Download the review dataset restaurant reviews data.zip. This data set is comprised of reviews of restaurants in Pittsburgh; the label indicates whether or not the reviewer-assigned rating is at least four (on a five-point scale). The data are in CSV format (where the first line is the header); the first column is the label (label; 0 or 1), and the second column is the review text (text). The text has been processed to remove non-alphanumeric symbols and capitalization.
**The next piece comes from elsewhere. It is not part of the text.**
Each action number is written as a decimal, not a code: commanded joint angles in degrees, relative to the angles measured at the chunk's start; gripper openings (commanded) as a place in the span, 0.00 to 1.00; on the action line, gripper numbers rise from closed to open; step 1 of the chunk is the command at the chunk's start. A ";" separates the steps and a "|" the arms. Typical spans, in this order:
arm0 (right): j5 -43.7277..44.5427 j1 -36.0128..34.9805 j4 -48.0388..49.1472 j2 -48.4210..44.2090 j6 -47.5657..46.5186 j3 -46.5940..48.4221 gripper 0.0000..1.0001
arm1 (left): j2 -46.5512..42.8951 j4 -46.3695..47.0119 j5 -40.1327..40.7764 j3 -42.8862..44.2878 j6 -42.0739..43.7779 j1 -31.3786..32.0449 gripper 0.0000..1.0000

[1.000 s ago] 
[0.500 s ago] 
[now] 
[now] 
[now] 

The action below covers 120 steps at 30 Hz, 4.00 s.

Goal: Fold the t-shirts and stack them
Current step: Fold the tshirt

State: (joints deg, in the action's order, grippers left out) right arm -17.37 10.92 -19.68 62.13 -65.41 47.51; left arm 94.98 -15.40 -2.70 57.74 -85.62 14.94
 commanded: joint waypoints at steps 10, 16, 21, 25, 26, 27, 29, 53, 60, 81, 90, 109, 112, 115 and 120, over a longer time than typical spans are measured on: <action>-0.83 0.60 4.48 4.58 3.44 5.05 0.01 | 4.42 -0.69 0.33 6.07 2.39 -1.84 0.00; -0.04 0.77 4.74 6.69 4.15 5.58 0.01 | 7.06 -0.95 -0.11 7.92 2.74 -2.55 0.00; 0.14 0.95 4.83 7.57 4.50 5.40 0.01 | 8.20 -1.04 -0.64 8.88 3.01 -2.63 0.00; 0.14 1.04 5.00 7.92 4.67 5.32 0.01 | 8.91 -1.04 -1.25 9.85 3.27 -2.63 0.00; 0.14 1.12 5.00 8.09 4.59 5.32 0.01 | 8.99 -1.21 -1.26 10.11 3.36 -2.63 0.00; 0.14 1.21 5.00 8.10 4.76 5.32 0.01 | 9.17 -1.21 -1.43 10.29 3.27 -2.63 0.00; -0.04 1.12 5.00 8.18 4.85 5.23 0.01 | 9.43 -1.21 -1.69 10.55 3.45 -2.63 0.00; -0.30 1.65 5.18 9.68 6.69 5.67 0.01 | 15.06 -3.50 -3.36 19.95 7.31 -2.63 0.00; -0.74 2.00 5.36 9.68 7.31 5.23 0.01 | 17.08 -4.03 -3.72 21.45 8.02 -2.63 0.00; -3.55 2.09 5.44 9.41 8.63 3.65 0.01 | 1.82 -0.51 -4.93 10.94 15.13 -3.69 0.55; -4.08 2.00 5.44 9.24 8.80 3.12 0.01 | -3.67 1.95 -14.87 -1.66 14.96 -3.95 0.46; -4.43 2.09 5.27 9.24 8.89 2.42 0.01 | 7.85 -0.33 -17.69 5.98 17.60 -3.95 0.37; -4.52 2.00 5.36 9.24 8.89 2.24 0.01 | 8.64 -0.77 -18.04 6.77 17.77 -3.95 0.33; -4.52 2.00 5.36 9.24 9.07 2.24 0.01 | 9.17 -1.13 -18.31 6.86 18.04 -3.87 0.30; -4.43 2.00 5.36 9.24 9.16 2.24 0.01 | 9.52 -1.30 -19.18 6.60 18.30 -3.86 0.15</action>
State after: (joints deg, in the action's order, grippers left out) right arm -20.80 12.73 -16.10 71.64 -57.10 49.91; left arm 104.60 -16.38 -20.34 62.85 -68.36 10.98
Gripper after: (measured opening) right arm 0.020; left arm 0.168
The data has already been separated into training data reviews tr.csv and test data and reviews te.csv. The first challenge in dealing with text data is to come up with a reasonable “vectorial” repre-sentation of the data so that one can use standard machine learning classifiers with it.

#### Data-representations

In this problem, you will experiment with the following different data representations.

#### 1.Unigram

In this representation, there is a feature for every word t, and the feature value associated with a word t in a document d is tf(t; d) := number of times word t appears in document d.
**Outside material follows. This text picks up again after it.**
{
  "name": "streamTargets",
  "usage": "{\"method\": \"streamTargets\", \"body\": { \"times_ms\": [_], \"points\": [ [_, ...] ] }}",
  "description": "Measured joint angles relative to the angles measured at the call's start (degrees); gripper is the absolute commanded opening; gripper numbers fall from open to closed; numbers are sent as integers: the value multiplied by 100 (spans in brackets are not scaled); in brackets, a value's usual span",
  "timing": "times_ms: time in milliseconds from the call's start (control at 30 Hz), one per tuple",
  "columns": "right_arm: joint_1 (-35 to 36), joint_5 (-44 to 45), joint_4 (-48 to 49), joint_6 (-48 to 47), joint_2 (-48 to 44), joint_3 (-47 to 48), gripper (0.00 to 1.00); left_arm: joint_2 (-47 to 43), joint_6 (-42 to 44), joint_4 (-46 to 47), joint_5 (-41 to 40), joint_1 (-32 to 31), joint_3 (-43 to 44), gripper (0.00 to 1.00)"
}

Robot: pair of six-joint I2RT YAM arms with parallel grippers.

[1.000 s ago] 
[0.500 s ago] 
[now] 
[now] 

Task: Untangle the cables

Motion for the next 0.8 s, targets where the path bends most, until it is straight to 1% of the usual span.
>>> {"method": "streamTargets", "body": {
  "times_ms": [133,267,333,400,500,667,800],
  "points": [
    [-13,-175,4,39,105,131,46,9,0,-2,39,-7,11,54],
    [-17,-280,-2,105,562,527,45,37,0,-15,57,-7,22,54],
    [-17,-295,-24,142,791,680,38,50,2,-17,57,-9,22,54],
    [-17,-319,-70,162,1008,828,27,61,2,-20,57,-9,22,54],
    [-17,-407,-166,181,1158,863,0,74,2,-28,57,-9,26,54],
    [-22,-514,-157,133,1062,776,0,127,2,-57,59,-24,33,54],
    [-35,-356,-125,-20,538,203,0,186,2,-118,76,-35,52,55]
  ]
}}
(tf is short for term frequency.)

#### 2.Term frequency-inverse document frequency (tf-idf)

This is like the unigram representation, except the feature associated with a word t in a docu- ment d from a collection of documents D (e.g., training data) is

tf(t; d) × log10(idf(t; D)),

where tf(t; d) is as defined above, and

This representation puts more emphasis on rare words and less emphasis on common words. (There are many variants of tf-idf that are unfortunately all referred to by the same name.)  代写机器学习

Note: When you apply this representation to a new document (e.g., a document in the test set), you should still use the idf defined with respect to D. This, however, becomes problematic if a word t appears in a new document but did not appear in any document in D: in this case, idf(t; D) = D /0 = . It is not obvious what should be done in these cases. For this homework assignment, simply ignore words t that do not appear in any document in D.

#### 3.Bigram representation.

In addition to the unigram features, there is a feature for every pair of words (t1, t2) (called a bigram), and the feature value associated with a bigram (t1, t2) in a given document d is tf((t1, t2); d) := number of times bigram (t1, t2) appears consecutively in document d.

In the sequence of words “a rose is a rose”, the bigrams that appear are: (a, rose), which appears twice; (rose, is); and (is, a).

For all the of these representations, ensure to do data “lifting”.  代写机器学习

##### Online Perceptron with online-to-batch conversion

Once can implement the Online Perceptron algorithm with the following online-to-batch con- version process.

• Run Online Perceptron to make two passes through the training data. Before each pass, ran- domly shuffle the order of the training examples. Note that a total of 2n + 1 linear classifiers wˆ1,. . . , wˆ2n+1 are created during the run of the algorithm, where n is the number of training
• Returnthe linear classifier wˆftnal given by the simple average of the final n + 1 linear classi- fiers:

Recall that as Online Perceptron is making its pass through the training examples, it only updatesits weight vector in rounds in which it makes a prediction error. So, for example, if wˆ1 does not make a mistake in classifying the first training example, then wˆ2 = wˆ1. You can use this fact to keep the memory usage of your code relatively modest.  代写机器学习

###### (i)What are some potential issued with Unigram representation of textualdata?

(ii)Implementthe online Perceptron algorithm with online-to-batch  You must submit your code to receive full credit.

(iii)Whichof the three representations give better predictive performance? As always, you should justify your answer with appropriate performance graphs demonstrating the superiority of one representation over the other.  Example things to consider:  you should evaluate how  the classifier behaves on a holdout ‘test’ sample for various splits of the data; how does the training sample size affects the classification performance;

(iv)For the classifier based on the unigram representation, determine the 10 words that have the highest (i.e., most positive) weights; also determine the 10 words that have the lowest (i.e., most negative) weights.